Question

How do you write an equation of a line with point $\left( 2,4 \right)$ and slope 2?

Answer 1

We are given point $\left( 2,4 \right)$ and slope 2, we are asked to find expression that define equation of line, to do so we will learn about slope-point form $\left( y-{{y}_{0}} \right)=m\left( x-{{x}_{0}} \right)$ to get the equation of the line, once we get the line we will convert it to the standard form of line given as $ax+by+c=0$ When we get this form at that point our solution is achieved.

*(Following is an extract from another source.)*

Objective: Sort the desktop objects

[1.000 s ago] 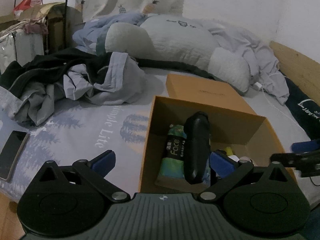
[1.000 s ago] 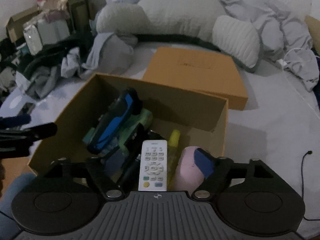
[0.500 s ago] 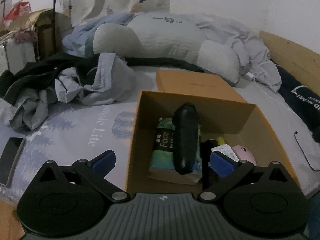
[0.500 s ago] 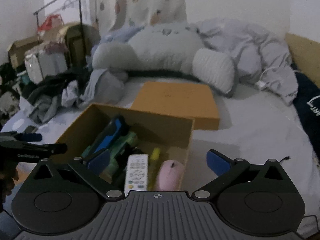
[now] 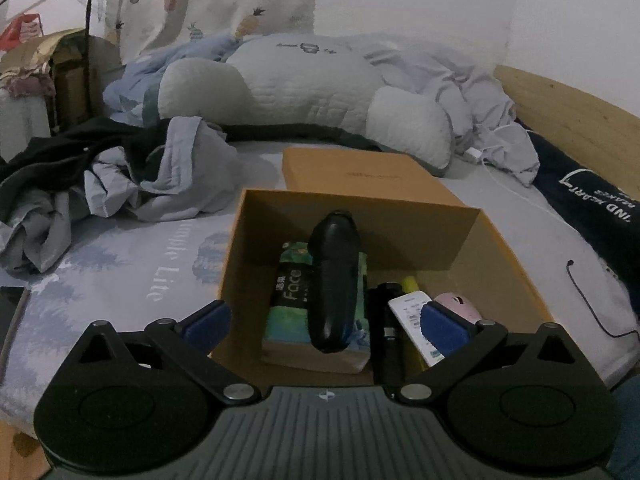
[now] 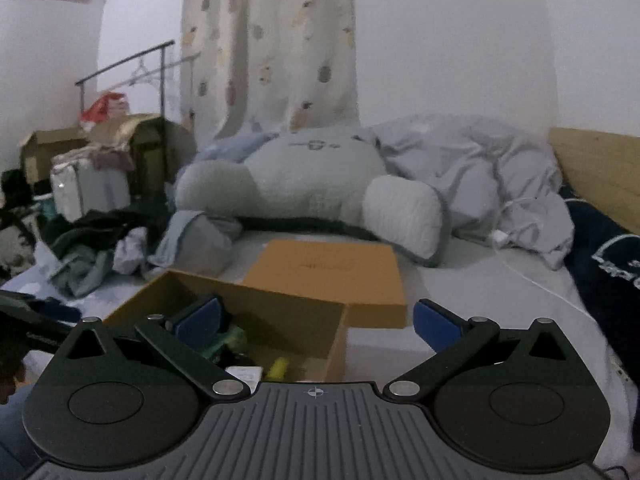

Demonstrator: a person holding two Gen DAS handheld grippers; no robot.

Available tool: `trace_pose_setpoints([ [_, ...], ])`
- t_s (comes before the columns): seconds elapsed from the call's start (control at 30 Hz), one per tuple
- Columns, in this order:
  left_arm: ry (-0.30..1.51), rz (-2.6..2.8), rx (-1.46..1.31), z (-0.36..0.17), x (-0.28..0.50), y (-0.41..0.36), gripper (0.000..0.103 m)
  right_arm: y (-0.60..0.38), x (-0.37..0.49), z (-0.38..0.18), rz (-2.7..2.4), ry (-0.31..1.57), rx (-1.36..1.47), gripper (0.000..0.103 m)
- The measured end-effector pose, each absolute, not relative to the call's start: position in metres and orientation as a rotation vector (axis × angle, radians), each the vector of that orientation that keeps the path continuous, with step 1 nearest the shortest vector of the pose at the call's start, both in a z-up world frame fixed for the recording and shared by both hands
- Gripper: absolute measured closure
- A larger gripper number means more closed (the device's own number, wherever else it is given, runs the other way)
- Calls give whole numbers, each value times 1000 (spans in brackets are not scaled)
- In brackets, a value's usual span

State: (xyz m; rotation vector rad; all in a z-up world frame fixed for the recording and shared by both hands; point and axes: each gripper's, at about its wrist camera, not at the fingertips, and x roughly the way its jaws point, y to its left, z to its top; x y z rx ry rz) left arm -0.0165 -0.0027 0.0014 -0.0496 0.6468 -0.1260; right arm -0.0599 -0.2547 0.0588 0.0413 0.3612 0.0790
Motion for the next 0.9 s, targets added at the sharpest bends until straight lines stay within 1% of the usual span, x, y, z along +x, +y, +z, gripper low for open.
trace_pose_setpoints([
  [0.17,659,-120,-32,-4,-14,-3,0,-251,-54,51,53,365,-58,0],
  [0.53,695,-121,-24,-12,-10,-3,0,-250,-36,29,-22,528,0,0],
  [0.9,704,-116,-41,-13,-8,2,0,-253,-35,21,-43,559,59,0],
])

Complete step-by-step solution:
We are given a point $\left( 2,4 \right)$ and the slope 2. We are asked to find the equation of a line.
To find the solution we will understand how to define an equation of line and what slope means with respect to the line.
Now, the slope of any line is the angle made by the line with the positive x-axis.
Slope is given as $\tan \theta$
There is another way to find the slope, we first find two points on the line say $\left( {{x}_{1}},{{y}_{1}} \right)$ and $\left( {{x}_{2}},{{y}_{2}} \right)$ then slope is given as $m=\dfrac{{{y}_{2}}-{{y}_{1}}}{{{x}_{2}}-{{x}_{1}}}$
Now the standard equation of a line is given as –
$ax+by+c=0$
And there is another form of line which is called point slope form.
Which is given as $y-{{y}_{0}}=m\left( x-{{x}_{0}} \right)$
Where ‘m’ denotes the slope of the line and $\left( {{x}_{0}},{{y}_{0}} \right)$ is our point that lies on the line.
We will use first the point slope form of the line to get the equation of line then we change it into the standard form of line as we have slope of the line as ‘2’, it means we have $m=2$ .
Also we have that the line passes through $\left( 2,4 \right)$ or say $\left( 2,4 \right)$ lies on the line so, we consider $\left( {{x}_{0}},{{y}_{0}} \right)=\left( 2,4 \right)$
Now we have $m=2$ and $\left( {{x}_{2}},{{y}_{0}} \right)=\left( 2,4 \right)$using there in $\left( y-{{y}_{0}} \right)=m\left( x,{{x}_{0}} \right)$ we get –
$y-4=2\left( x-2 \right)$
Opening brackets we get –
$y-4=2x-4$
Now we have our equation as –
$y-4=2x-4$
We will use algebra to change it into standard form we add ‘4’ on both side of $y-4=2x-4$
$y-4+4=2x-4+4$
So, we get –
$y=2x$ $\left( \text{as }-4+4=0 \right)$
Now, subtracting 2x on both side, we get –
$y-2x=2x-2x$
So we get –
$-2x+y=0$ $\left( \text{as }2x-2x=0 \right)$
**Hence, we get our equation of line as –
$-2x+y=0$ in standard form or we simply called $y=2x$ **

Note: While solving the algebraic operation, if we have to multiply a term with the bracket containing multiple terms then we multiply that given term with each entry of the brackets like $a\left( b+c \right)=ab+ac$
If we do it like $a\left( b+c \right)=ab+c$ , then this is an incorrect step, we do not multiply just by one term we solve by multiplying with all terms.